For recent history, i think core 2 duo is what made vista less sufferable at the time (ddr2 letting you slam 2gb without breaking the bank helped too) and in the end with w7-8-10, is "good enough", even up to now.

Goldmount plus more or less verifies this as the performance is really similar clock for clock and the latter is now swarming most x86 sub 10w devices.
 
  • Like
Reactions: Insert_Nickname

deathBOB

Senior member
Dec 2, 2007
569
239
116
Core 2 Duo.

That’s about when I stopped noticing whatever processor was in my office computer and tasks became more about waiting on the hard drive than the processor.
 

lakedude

Platinum Member
Mar 14, 2009
2,778
529
126
They have always been "fast enough" whatever the timeframe. Operating systems, games, applications etc... were a lot less demanding at whatever time period the cpu's were available at the time.
Yes but what I mean is fast enough for current day usage. Especially the ability to play HD video smoothly, which evidently is more of a GPU thing.

I ask in part because I'm about to get rid of some old desktops that have just been sitting around and also because I've switched from the desktop to the laptop and now to the phone as my daily driver.
 

Lovec1990

Member
Feb 6, 2017
88
17
51
well CPU were always good for average user, but as more demanding programs come so did better CPUs. Average user can keep CPU for more than 5 years and his CPU can still be good.
 

Genx87

Lifer
Apr 8, 2002
41,091
513
126
I felt around the K7\P3 1Ghz days the CPU has been fast enough for avg users. Now 20 years later those CPUs would struggle due to all the stuff our browsers run because of their single core nature.

Be kind of an interesting test to build a P3\K7 machine with 4GBs of ram and see how they perform today.
 

whm1974

Diamond Member
Jul 24, 2016
9,436
1,571
126
I felt around the K7\P3 1Ghz days the CPU has been fast enough for avg users. Now 20 years later those CPUs would struggle due to all the stuff our browsers run because of their single core nature.

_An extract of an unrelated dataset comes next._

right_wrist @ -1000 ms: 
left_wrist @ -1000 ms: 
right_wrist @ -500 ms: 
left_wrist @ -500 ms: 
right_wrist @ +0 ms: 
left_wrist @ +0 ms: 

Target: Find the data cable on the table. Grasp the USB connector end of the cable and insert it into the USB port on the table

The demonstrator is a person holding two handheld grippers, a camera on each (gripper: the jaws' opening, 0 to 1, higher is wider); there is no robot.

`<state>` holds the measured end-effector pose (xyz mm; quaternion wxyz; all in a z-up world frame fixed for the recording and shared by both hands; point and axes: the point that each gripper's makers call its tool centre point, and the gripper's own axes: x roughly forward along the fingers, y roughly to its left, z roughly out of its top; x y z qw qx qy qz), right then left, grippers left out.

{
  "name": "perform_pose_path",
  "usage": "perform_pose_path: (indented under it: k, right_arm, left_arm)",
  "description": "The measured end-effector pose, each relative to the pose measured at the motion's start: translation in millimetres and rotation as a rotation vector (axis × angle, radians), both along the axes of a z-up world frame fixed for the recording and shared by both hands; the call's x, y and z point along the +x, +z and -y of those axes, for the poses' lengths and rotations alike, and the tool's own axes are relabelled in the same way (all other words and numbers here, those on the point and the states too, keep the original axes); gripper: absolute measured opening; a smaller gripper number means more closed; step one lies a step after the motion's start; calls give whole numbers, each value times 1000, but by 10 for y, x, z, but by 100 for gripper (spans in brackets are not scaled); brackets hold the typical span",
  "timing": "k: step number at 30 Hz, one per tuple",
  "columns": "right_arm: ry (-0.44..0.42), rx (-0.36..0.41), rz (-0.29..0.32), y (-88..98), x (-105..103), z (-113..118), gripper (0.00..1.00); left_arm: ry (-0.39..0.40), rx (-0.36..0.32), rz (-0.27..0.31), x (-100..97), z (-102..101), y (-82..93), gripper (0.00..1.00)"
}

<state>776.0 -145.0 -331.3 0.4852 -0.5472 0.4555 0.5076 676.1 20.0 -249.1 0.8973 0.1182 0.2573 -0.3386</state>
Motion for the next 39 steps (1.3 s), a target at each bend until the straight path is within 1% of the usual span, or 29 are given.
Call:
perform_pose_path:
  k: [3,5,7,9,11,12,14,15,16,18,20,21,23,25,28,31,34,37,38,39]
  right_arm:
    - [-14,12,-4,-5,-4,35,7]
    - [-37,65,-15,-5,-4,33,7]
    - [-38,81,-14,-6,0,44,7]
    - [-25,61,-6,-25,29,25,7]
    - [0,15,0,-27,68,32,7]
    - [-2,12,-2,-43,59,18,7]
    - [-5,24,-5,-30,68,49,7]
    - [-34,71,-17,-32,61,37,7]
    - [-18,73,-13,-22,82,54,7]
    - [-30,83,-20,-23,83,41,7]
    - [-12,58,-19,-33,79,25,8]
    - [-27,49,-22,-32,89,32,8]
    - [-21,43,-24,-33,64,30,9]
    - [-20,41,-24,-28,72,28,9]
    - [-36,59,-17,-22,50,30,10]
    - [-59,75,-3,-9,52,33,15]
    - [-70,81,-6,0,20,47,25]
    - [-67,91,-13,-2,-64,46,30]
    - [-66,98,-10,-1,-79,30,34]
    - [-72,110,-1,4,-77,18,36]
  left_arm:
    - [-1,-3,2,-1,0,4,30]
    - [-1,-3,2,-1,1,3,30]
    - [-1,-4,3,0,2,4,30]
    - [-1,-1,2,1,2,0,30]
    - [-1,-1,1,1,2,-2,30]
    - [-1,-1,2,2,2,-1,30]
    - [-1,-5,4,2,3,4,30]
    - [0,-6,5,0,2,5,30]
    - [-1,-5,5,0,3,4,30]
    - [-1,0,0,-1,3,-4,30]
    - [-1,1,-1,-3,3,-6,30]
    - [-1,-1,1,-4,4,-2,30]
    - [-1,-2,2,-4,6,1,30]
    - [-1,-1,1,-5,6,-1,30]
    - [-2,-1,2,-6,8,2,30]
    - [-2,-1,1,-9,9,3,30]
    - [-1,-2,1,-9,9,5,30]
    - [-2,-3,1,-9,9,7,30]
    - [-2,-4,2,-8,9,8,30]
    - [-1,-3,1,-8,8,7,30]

Be kind of an interesting test to build a P3\K7 machine with 4GBs of ram and see how they perform today.
With Win10 and modern software? Not very well unless you using a lightweight OS with lightweight applications. Even then you may have some issues.
 

scannall

Golden Member
Jan 1, 2012
1,960
1,678
136
Its always been a moving target. As CPU's get more powerful, software either through bloat and laziness or through increased capabilities is written to take advantage of it. Software hasn't really gone anywhere for a while, since CPU development has been pretty stagnant since Sandy. Thankfully that is changing finally.
 

moonbogg

Lifer
Jan 8, 2011
10,731
3,440
136
I think the 2c4t core i3 established a long lasting era of "good enough" computer performance for almost every normal person. It's cheap, yet I can't think of a single every day task that a 4 thread modern CPU can't slaughter.
 

IronWing

No Lifer
Jul 20, 2001
72,862
33,921
136
My desktop is running a i7 860 circa 2010 and my laptop is running a Sandy Bridge i5? circa 2011. Photo stacking is probably the only thing I do that is really CPU limited.

The first time I experienced "good enough" was probably in the late 90s. I used to run finite difference models for a living and in the 486 days this meant starting a model run before leaving for the day and coming back in the morning and seeing if it finished. With the Pentiums (II or III), the models would run in a few seconds and I could do other things while they ran. Since then, it has been a race between bloat and speed.